Task description. The response must be made up of the lines in the entries below that contain "pixels".

Information.
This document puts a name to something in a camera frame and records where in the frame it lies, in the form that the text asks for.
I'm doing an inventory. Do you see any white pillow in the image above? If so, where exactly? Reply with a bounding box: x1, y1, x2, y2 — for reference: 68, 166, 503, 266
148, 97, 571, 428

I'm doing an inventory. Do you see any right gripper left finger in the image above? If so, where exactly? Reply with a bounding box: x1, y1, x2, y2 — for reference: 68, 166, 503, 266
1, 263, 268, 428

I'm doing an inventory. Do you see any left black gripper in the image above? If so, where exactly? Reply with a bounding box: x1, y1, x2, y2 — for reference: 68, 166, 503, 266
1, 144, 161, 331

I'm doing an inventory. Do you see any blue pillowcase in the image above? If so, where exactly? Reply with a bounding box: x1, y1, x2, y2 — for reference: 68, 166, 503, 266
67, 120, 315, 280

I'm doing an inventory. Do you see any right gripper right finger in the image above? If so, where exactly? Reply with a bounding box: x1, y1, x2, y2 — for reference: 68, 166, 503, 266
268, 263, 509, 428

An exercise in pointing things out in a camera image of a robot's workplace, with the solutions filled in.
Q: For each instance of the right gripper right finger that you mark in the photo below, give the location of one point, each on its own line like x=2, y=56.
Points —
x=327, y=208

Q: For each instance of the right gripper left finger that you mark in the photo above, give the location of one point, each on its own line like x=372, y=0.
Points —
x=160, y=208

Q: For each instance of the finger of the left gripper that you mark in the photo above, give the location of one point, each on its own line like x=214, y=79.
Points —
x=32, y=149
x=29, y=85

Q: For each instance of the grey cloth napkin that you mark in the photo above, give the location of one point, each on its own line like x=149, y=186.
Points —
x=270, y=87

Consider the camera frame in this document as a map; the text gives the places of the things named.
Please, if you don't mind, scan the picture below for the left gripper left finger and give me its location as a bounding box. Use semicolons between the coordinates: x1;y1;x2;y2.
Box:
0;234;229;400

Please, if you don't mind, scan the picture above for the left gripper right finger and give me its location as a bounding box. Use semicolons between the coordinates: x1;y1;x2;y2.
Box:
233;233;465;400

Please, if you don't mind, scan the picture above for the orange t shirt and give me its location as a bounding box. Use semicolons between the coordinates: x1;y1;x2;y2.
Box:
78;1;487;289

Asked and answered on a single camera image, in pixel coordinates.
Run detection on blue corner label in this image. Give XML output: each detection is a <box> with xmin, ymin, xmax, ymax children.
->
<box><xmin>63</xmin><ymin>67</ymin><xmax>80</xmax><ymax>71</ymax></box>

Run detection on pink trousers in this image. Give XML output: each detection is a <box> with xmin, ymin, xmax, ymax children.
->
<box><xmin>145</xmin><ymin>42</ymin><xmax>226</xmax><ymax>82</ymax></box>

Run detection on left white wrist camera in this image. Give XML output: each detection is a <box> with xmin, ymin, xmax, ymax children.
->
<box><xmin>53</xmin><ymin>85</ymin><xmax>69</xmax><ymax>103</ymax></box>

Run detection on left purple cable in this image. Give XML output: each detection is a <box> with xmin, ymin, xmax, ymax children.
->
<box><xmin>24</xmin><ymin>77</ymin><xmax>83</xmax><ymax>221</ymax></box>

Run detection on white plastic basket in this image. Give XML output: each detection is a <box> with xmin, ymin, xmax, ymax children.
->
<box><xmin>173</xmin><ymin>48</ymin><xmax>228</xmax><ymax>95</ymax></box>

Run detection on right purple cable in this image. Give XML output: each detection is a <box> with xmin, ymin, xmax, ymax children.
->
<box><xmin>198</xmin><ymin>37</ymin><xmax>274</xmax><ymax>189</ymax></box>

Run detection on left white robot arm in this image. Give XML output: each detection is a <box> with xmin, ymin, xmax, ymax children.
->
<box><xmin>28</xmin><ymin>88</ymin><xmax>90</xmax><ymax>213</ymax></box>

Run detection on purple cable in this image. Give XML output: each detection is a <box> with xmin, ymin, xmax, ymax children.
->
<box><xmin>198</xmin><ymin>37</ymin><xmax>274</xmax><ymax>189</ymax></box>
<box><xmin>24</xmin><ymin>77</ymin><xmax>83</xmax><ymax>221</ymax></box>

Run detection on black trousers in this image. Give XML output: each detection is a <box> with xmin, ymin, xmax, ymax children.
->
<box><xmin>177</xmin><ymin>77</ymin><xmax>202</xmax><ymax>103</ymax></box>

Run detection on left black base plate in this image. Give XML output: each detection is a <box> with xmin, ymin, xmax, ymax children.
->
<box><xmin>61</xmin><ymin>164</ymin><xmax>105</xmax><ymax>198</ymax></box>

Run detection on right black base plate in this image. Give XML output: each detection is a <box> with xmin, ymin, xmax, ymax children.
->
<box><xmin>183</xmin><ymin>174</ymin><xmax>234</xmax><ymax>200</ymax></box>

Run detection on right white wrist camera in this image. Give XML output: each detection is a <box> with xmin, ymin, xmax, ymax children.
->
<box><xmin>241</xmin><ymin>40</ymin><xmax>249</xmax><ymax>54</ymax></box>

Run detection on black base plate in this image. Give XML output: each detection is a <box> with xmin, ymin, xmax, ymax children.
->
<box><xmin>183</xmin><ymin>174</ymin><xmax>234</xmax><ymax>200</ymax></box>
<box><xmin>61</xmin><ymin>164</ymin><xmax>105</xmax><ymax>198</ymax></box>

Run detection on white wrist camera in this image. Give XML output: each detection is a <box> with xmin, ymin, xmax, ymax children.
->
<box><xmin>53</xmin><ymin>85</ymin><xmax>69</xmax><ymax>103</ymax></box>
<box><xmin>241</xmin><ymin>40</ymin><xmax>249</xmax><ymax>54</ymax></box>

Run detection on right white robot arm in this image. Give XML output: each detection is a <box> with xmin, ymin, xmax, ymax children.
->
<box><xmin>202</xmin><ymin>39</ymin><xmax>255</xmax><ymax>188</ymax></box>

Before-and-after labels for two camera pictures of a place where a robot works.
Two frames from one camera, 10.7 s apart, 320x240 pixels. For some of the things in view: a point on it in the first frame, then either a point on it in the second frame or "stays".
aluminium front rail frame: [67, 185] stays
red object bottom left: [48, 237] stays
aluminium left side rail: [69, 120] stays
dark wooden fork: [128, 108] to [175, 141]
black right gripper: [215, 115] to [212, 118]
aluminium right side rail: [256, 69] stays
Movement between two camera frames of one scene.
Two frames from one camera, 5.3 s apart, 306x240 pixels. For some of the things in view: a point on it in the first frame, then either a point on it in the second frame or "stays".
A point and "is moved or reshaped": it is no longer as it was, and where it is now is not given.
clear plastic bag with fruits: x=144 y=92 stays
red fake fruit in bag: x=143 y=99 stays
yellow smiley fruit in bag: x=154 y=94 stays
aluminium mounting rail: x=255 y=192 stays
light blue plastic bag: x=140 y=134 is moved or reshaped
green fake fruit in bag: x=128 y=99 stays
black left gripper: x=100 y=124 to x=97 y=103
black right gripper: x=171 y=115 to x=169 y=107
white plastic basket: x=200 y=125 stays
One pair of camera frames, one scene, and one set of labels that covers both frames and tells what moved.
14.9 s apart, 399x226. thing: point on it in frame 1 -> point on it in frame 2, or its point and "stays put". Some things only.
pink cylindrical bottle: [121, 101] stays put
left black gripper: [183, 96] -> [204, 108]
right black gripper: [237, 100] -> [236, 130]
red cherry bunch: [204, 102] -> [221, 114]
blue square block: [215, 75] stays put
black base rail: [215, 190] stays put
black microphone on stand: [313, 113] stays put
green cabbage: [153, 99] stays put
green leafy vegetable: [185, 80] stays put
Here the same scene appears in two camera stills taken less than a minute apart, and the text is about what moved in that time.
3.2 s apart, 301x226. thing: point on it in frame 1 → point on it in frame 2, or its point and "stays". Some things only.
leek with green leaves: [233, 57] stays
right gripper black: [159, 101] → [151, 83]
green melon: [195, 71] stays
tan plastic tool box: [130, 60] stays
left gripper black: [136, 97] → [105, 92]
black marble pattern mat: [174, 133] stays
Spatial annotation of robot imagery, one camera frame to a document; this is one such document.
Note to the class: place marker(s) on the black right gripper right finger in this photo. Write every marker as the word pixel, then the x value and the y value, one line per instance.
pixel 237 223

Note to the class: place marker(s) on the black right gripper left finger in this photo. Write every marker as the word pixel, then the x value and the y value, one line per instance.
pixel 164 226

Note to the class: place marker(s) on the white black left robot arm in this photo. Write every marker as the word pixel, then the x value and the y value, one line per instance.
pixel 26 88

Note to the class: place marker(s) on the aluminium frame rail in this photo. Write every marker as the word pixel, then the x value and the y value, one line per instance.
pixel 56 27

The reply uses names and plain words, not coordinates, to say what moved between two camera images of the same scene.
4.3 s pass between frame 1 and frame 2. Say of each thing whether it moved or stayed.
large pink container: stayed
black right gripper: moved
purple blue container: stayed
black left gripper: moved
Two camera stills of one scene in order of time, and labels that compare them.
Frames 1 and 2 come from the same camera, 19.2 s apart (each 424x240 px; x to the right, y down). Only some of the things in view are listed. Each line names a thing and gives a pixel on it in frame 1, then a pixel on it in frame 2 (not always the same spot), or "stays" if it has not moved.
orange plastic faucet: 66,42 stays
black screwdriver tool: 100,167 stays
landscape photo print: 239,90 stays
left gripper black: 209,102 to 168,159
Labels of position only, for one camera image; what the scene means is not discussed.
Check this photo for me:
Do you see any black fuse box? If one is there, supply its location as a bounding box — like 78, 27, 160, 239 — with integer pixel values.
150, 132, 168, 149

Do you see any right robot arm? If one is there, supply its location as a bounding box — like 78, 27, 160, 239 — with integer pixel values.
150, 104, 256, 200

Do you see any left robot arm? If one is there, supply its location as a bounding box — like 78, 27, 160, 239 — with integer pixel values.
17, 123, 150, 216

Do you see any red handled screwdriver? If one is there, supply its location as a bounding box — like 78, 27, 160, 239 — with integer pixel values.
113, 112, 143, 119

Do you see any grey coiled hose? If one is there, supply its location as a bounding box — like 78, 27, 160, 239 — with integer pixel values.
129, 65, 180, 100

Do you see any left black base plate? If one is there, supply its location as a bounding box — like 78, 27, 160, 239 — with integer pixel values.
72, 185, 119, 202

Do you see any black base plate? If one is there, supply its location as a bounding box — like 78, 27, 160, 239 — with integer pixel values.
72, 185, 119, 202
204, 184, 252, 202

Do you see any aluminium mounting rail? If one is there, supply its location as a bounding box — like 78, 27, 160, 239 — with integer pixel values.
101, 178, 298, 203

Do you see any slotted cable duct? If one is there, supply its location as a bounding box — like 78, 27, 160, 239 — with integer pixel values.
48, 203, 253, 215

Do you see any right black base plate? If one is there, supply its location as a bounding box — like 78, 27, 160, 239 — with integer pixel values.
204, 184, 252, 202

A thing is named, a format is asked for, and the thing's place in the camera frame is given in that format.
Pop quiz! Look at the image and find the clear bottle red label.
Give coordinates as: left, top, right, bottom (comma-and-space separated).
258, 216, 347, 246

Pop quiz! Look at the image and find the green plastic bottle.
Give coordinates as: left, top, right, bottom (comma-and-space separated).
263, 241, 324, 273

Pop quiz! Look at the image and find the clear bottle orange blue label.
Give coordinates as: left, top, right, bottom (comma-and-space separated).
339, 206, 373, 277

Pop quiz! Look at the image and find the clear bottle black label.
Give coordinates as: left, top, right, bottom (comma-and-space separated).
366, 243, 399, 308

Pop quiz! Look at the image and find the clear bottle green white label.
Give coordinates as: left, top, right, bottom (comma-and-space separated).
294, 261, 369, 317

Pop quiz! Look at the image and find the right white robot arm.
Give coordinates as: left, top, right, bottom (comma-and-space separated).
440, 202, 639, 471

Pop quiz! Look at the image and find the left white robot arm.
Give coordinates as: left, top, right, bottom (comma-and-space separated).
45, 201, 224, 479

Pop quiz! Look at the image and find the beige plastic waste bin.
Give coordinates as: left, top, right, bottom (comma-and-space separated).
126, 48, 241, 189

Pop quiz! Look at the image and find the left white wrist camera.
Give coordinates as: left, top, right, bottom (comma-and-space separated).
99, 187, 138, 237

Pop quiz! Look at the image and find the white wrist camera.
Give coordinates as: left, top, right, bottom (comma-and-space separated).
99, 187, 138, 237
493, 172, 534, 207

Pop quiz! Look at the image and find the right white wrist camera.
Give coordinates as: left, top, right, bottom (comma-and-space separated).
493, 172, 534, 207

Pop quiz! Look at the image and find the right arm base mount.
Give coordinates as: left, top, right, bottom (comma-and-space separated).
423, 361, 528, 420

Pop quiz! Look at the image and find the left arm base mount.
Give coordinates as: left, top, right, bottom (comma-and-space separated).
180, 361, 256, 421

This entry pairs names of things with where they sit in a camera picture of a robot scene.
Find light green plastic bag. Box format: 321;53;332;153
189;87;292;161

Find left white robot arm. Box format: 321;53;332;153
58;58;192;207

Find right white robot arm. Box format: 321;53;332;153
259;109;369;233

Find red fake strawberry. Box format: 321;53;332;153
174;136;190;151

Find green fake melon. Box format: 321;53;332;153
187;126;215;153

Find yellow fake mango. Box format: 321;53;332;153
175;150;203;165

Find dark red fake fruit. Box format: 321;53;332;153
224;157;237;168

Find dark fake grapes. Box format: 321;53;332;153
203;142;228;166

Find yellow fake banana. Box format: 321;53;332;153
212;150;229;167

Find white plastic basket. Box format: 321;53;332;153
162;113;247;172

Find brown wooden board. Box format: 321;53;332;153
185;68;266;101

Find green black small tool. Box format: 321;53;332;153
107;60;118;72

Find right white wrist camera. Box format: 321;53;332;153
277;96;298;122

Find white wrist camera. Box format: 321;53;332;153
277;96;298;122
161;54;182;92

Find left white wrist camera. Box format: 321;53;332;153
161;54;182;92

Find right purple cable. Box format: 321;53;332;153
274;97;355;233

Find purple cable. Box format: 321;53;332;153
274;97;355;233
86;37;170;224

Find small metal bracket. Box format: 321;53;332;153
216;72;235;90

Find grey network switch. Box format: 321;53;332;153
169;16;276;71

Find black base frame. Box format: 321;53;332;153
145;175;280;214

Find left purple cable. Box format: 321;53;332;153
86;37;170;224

Worked solution.
Two frames from one camera, 10.7 s apart, 320x240 pixels. For some of the things in view: a point on it in the first frame, then either a point on it in the second frame or "stays".
Two frames from one camera, 5.3 s apart, 306x240 pixels. For some of the things in view: a point on it in the first frame, then either a point on it in the second frame or "stays".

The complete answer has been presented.